# Assigned task
Go to the line below containing "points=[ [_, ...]" and print exactly from there through the line containing "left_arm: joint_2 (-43", both included. Print nothing else.

-- Data below follows --

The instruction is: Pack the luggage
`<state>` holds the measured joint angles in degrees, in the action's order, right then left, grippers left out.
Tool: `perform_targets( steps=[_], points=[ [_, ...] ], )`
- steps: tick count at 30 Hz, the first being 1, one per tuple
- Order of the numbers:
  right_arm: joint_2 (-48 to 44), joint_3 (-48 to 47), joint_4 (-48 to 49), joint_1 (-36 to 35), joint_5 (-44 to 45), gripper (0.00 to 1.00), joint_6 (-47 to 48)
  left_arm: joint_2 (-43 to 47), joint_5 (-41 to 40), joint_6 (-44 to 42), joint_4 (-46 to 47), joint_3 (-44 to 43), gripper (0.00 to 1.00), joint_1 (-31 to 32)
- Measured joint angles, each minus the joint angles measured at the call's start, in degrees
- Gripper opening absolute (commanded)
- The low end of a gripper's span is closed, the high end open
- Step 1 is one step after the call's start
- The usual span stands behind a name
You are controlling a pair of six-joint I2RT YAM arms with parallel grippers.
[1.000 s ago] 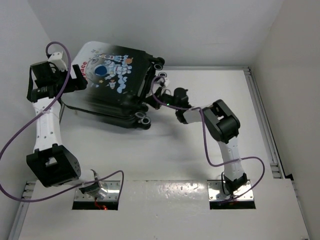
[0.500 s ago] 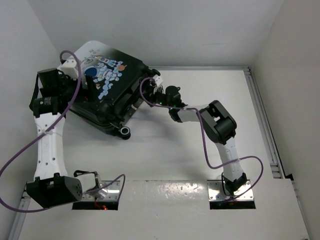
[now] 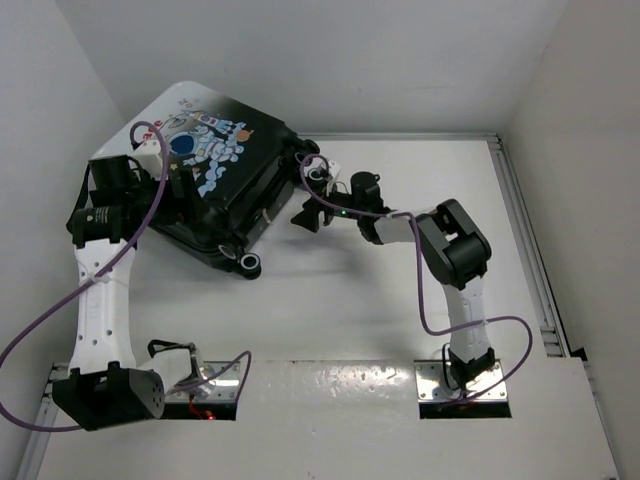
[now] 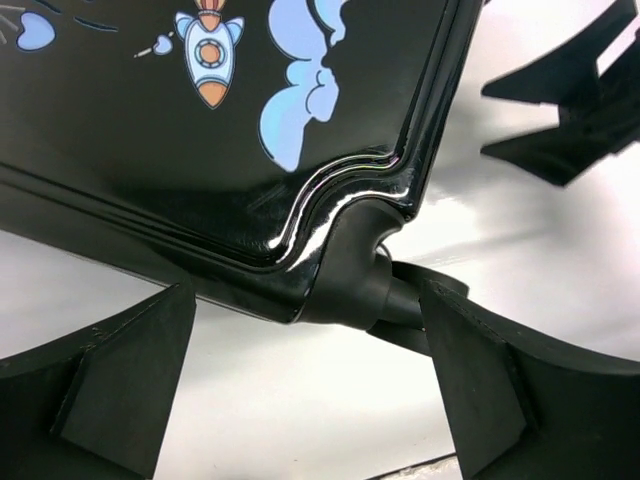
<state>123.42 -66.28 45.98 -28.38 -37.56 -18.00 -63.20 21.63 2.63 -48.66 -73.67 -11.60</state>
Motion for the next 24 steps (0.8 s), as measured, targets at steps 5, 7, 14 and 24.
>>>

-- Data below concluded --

# Result of this task
Tool: `perform_targets( steps=[_], points=[ [_, ...] ], )`
- steps: tick count at 30 Hz, the first being 1, one per tuple
- Order of the numbers:
  right_arm: joint_2 (-48 to 44), joint_3 (-48 to 47), joint_4 (-48 to 49), joint_1 (-36 to 35), joint_5 (-44 to 45), gripper (0.00 to 1.00), joint_6 (-47 to 48)
  left_arm: joint_2 (-43 to 47), joint_5 (-41 to 40), joint_6 (-44 to 42), joint_4 (-46 to 47), joint_3 (-44 to 43), gripper (0.00 to 1.00), joint_1 (-31 to 32)

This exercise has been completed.